In this case, standard error = SQRT(56.1 / (10 – 2)) = 2.648

Note 4: F (cell H12)

The F statistic is explained earlier in this article. Calculated as ESS / (RSS/(T-2)), in this case that is =64/(56.1/8)  (where 8 was obtained as T-2=10-2=8)

Note 5: Significance F

Significance F gives us the probability at which the F statistic becomes ‘critical’, ie below which the regression is no longer ‘significant’. This is calculated (as explained in the text above) as =FDIST(F-statistic, 1, T-2), where T is the sample size. In this case, =FDIST(9.126559714795,1,8) = 0.0165338014602297

Note 6: t Stat

The t Stat describes how many standard deviations away the calculated value of the coefficient is from zero. Therefore it is nothing but the coefficient/std error. In this case, these work out to 3.86667/1.38517=2.7914 and 0.6667/0.22067 = 3.02101 respectively.

Why is this important? This is because if the coefficient for a variable is zero, then the variable doesn’t really affect the predicted value. Though our regression may have returned a non-zero value for a variable, the difference of that value from zero may not be ‘significant’. The t Stat helps us judge how far is the estimated value of the coefficient from zero – measured in terms of standard deviations. Since the value of the coefficients follows the t distribution, we can check, at a given level of confidence (eg 95%, 99%), whether the estimated value of the coefficient is significant. All of Excel’s regression calculations are made at the 95% level of confidence by default, though this can be changed using the initial dialog box when the regression is performed.

Note 7: p value

In the example above, the t stat is 2.79 for the intercept. If the value of the intercept were to be depicted on a t distribution, how much of the area would lie beyond 2.79 standard deviations?
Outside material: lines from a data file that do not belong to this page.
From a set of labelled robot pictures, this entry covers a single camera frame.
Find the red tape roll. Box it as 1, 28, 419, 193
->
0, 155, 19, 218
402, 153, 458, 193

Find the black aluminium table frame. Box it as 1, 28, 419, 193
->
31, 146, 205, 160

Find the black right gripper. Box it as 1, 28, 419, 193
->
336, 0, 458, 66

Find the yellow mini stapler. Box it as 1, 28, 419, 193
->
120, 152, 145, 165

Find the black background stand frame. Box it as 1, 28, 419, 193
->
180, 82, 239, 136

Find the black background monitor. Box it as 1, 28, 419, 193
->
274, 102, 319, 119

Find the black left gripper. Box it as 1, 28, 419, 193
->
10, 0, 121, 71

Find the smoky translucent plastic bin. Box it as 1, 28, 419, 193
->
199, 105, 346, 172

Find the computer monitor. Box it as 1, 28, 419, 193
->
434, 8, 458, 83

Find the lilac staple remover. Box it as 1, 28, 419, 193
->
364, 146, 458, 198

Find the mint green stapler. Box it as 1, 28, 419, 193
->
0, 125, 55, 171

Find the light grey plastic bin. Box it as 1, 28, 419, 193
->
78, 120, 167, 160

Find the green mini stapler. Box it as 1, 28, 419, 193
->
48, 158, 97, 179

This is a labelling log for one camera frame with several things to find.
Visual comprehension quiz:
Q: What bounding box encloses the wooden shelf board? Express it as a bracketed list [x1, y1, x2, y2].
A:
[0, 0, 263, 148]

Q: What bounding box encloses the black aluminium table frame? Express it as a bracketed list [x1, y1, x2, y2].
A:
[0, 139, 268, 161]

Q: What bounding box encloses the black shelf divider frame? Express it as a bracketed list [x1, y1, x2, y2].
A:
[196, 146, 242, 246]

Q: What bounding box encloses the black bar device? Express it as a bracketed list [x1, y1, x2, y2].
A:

We can get this number using the formula =TDIST(2.79,8,2) = 0.0235. That gives us the p value for the intercept.

Note 8: Lower and upper 95%

Assume the coefficient (either the intercept or the slope) has a mean of 0, and a standard deviation as given. Between what values either side of 0 will 95% of the area under the curve lie? This question is answered by these values.

If the estimated value of the coefficient lies within this area, then there is a 95% likelihood that the real value could be anything within this area, including zero. These ranges allow us to judge whether the values of the coefficients are different from zero at the given level of confidence.

How is this calculated? In the given example, we first calculate the number of standard deviations for the given confidence level either side of zero that we can go, and we assume a t distribution. In this case, there are 8 degrees of freedom and therefore the number of SDs is TINV(0.05,8) = 2.306. We multiply this by the standard error for the coefficient in question and add and subtract the result from the estimate. For example, for the intercept, we get the upper and lower 95% as follows:

Upper 95% = 3.866667 + (TINV(0.05,8) * 1.38517) = 7.0608 (where 3.866667 is the estimated value of the coefficient per our model, and 1.38517 is its standard deviation)

In the same way,

Lower 95% = 3.866667 – (TINV(0.05,8) * 1.38517) = 0.67245

We do the same thing for the other coefficient, and get the upper and lower 95% limits

Lower 95% = 0.66667 – (TINV(0.05,8) * 0.220676) = 0.15779

Upper 95% = 0.66667 + (TINV(0.05,8) * 0.220676) = 1.174459

*A note about degrees of freedom: A topic that has always confused me, but has never been material enough to warrant further investigation. This is because as you subtract 1 or 2 from your sample size n, its impact vanishes rapidly as n goes up. For most practical situations it doesn’t affect things much, so I am happy to accept it as explained in textbooks.